Margin Walker’s Graham Williams calls transgender bathroom controversy a ‘faux moral issue’

On Tuesday, almost 140 artists — including pop stars Lady Gaga, Janelle Monae and Grimes, rapper Vic Mensa and rock bands TV on the Radio and Wilco — signed a letter to Texas leaders urging them to reject two bills moving through the Texas Legislature that would strike down transgender-friendly bathroom policies in public schools, government buildings and city ordinances.

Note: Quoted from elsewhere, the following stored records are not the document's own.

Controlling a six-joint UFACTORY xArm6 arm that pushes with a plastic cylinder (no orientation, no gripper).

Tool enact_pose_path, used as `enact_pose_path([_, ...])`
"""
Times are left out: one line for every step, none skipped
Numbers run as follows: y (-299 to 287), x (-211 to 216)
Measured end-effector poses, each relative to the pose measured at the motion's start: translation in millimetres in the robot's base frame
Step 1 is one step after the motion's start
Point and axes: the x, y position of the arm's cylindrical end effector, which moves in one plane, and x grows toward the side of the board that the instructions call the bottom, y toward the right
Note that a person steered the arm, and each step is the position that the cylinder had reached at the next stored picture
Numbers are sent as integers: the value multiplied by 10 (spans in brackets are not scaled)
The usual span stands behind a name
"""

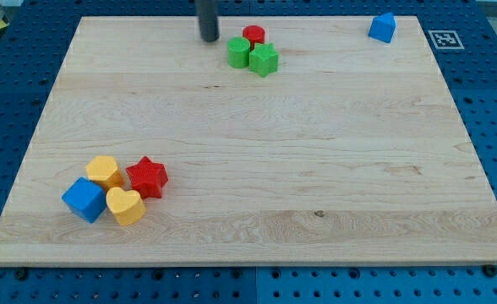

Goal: Separate the group of blocks

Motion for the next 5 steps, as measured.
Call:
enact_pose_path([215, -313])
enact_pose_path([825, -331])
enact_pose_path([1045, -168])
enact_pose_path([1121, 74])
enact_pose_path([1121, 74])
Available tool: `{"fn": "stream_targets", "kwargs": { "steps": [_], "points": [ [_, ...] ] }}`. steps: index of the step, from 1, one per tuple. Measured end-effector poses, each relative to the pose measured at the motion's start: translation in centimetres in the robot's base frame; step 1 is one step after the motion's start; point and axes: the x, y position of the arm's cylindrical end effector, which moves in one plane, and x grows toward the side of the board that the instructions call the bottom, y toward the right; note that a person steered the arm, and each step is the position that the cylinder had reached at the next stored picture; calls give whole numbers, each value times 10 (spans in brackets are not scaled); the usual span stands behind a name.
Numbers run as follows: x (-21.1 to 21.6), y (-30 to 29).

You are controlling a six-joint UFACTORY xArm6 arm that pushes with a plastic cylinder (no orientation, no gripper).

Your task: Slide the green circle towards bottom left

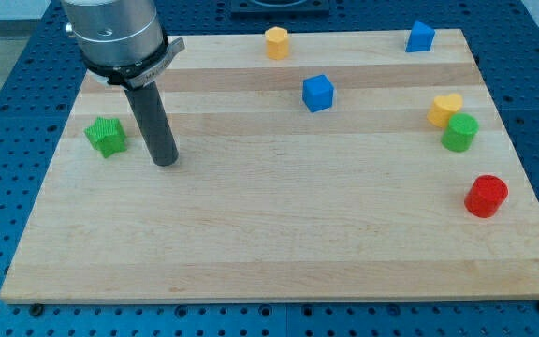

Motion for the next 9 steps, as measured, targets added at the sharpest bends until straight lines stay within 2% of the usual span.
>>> {"fn": "stream_targets", "kwargs": {
  "steps": [3, 4, 6, 7, 8, 9],
  "points": [
    [0, 115],
    [1, 195],
    [28, 355],
    [24, 426],
    [-1, 463],
    [-15, 423]
  ]
}}
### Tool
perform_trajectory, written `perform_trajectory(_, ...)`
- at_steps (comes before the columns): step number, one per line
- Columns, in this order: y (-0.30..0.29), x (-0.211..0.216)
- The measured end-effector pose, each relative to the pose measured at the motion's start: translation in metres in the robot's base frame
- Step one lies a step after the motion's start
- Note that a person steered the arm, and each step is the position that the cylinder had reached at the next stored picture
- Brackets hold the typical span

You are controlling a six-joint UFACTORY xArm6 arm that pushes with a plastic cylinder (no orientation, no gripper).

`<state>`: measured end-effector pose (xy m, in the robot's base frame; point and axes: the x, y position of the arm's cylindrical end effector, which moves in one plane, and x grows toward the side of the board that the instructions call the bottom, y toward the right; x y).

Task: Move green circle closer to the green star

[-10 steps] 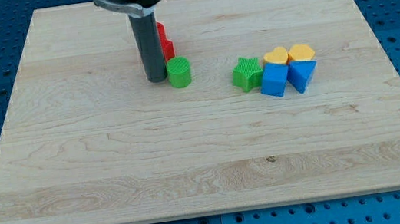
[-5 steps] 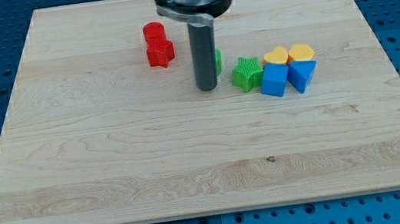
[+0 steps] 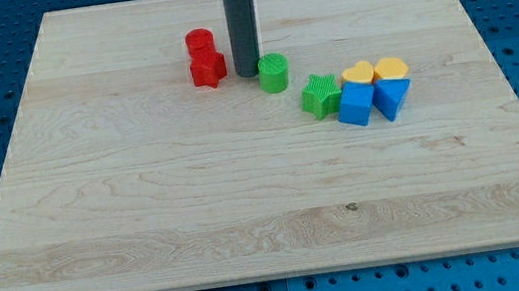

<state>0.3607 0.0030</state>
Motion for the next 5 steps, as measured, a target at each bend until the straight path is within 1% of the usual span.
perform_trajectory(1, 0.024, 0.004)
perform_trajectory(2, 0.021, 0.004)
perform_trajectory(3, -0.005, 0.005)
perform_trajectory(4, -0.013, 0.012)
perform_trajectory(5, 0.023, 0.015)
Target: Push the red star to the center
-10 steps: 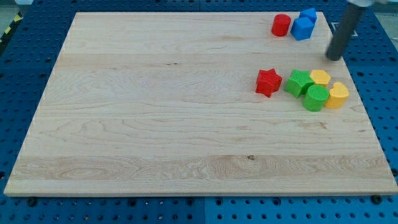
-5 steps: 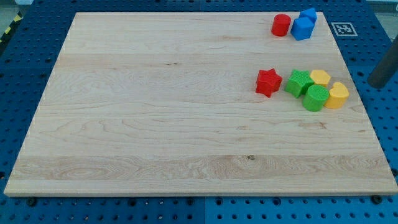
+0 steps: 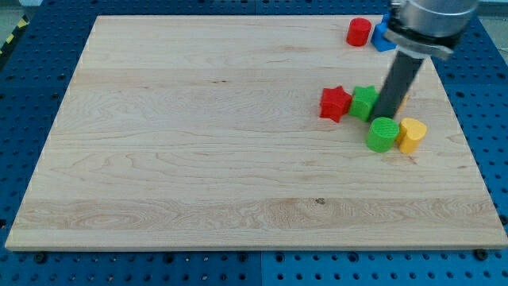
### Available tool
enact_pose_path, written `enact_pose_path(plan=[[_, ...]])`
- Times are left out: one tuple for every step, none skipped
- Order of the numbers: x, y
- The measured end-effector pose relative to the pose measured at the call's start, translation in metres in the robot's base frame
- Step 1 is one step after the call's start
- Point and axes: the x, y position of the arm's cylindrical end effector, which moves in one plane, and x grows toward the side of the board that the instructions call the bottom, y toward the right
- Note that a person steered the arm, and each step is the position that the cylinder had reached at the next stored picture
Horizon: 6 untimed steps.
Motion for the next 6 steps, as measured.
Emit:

RELATED: Artists, stars urge Texas leaders to reject transgender bathroom bill

Graham Williams poses with a dragon head, on the grounds of Sound On Sound festival in Mcdade, Texas. Dave Creaney/AMERICAN-STATESMAN

Graham Williams poses with a dragon head, on the grounds of Sound On Sound festival in Mcdade, Texas. Dave Creaney/AMERICAN-STATESMAN

In an email message early Thursday, Graham Williams, head of Margin Walker, a promotion company that books the annual Sound on Sound Music Festival and hundreds of shows in venues across the state each year, spoke against the bills. “Obviously, I and everyone I know, agrees with the artists. We as a company agree,” he said.

Though Williams said doubts the artists’ statement will impact Texas lawmakers, he said it was important.  “It speaks to a future generation of young kids and music fans that will have a more open mind than the bigoted generation before them,” he said.

RELATED: ACL Fest producer, C3 presents releases statement against transgender bathroom bill

He called the transgender bathroom controversy “a faux moral issue to drum up votes.”

“Fear of gays, fear of immigrants, fear of minorities … it works,” he said. “People vote against their best interests almost every time, when they get told that their family values or faith are at risk if they don’t vote for the ‘right’ person or bill.”

The artists did not explicitly threaten a state boycott if the two bills, Senate Bill 6 and House Bill 1362, pass the Texas Legislature, but they wrote “We are watching.”

“It is up to us to commit to doing everything in our power to make sure all of our fans, crews and fellow artists feel safe and welcome, wherever we go,” they wrote.

Should the bills pass, Williams said he hopes that instead of “pulling live music from fans and a community that supports the bands,” artists would consider making their performances into benefit shows.

“You can set up a nonprofit or tie in an existing nonprofit that handles the event top to bottom and those can be tax exempt and avoid the bulk of the taxes, which could all be given to an LBGTQ group or an organization that is fighting against the bathroom bill and bills like this in Texas,” he said. “So the state gets none of the benefit, fans and bands get to have a concert and rather than just a boycott, the statement is even bigger and there are dollars and actions to back it up.”

 JAY JANNER / AMERICAN-STATESMAN

JAY JANNER / AMERICAN-STATESMAN

“Can you imagine if the next time Lady Gaga, or whoever, played here and band’s fee, all the tickets sales, the promoter’s fees, the sponsorship money, bar profits, merch sales, etc., all went to a charity?” he asked. “Lady Gaga at $75 a ticket x 20,000 tickets, plus bar, plus merch, etc. (That’s a) couple million dollars raised for a days work. Now can you imagine if it was a festival or multiple shows like this?”